The hepatitis A virus (HAV) is a common agent causing acute liver disease worldwide, with approximately 11, 000 deaths annually (WHO 2017). The virus is transmitted primarily by the fecal-oral route and it normally infects people living in high-density and resource-poor countries (Aggarwal and Goel 2015). Epidemics may also occur after the accidental introduction of HAV to areas with better sanitation but susceptible population (Jacobsen and Wiersma 2010). HAV is a positive-sense, single-stranded RNA virus of the genus Hepatovirus in the family Picornaviridae (Adams et al. 2017). The genome is approximately 7500 nucleotides in length and contains a single open reading frame (ORF) encoding a polyprotein, which is divided into three regions: P1 (VP1–VP4, constituting the viral capsid), P2 (2A–2C), and P3 (3A–3D, constituting the polymerase) (Hollinger and Martin 2013). HAV has been classified as the type species of Hepatovirus (HepV), and historically humans and other primates are the only natural reservoirs for HAV (Hollinger and Martin 2013). Recently, genetically diverse hepatoviruses were reported from bats, rodents, hedgehogs, and shrews worldwide. Eight novel HepV species (HepV B-I) were assigned by the International Committee on Taxonomy of Viruses under the criteria of divergent distance of P1 (> 14%) and P3CD (> 24%) (Adams et al. 2017; Drexler et al. 2015; Yu et al. 2016).

Bats carry a range of important viruses, such as Marburg virus, Hendra virus, and severe acute respiratory syndrome coronavirus (Shi 2013). Although approximately 120 species of bats exist in China, information on bat hepatitis viruses is limited. Recently, two hepatitis agent-related viruses Orthohepadnavirus and Orthohepevirus were identified in Chinese bats (He et al. 2015; Nie et al. 2017; Wang et al. 2017). Here, we report the results of hepatovirus detection in Chinese Hipposideros bats.

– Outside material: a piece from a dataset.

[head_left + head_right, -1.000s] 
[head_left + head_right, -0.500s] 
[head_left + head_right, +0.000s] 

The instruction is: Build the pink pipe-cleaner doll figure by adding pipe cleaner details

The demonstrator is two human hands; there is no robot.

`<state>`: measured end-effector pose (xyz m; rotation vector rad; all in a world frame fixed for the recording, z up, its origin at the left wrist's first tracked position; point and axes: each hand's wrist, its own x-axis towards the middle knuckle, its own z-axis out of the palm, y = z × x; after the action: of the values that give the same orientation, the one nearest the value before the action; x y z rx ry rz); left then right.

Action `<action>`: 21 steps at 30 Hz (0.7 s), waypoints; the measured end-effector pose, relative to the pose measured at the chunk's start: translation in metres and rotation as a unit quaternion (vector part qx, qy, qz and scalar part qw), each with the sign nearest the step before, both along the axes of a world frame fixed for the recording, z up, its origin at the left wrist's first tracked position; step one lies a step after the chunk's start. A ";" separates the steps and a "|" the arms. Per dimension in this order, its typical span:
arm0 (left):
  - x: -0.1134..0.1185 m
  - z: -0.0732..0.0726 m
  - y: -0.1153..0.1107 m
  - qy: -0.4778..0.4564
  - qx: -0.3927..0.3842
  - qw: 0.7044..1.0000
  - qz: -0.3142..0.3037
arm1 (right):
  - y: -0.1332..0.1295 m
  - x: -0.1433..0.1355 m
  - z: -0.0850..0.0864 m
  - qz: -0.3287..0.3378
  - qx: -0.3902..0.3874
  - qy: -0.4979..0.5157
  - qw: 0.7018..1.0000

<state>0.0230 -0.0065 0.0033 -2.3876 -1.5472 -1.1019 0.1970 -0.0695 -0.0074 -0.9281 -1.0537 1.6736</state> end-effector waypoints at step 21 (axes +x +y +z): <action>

In our previous high-throughput sequencing data, we identified a short sequence related to the HAV 3D^pol gene in the feces of Hipposideros armiger in Xianning (unpublished data). Based on this sequence and the published HAV-related sequences, we designed degenerate primers targeting the conserved 3D^pol gene and detected the presence of HAV in fecal samples of Hipposideros bats collected from seven provinces between 2011 and 2014 (Supplementary Table S1). Viral RNA was extracted using the High Pure Viral RNA kit (Roche, Mannheim, Germany). Nested polymerase chain reaction (PCR) was performed using the following primers: HAV-3D-F1 50CYTATHTRAARGATGAGCTKAGA30 and HAV-3DR1 50RTCIAARACWAGRGCNATYG30 (round 1); HAV-3D-F2 50ACRTCATCICCRTARCAIAGRA30 and HAV-3D-R2 50TACCWAATCATRAATGGACT30 (round 2).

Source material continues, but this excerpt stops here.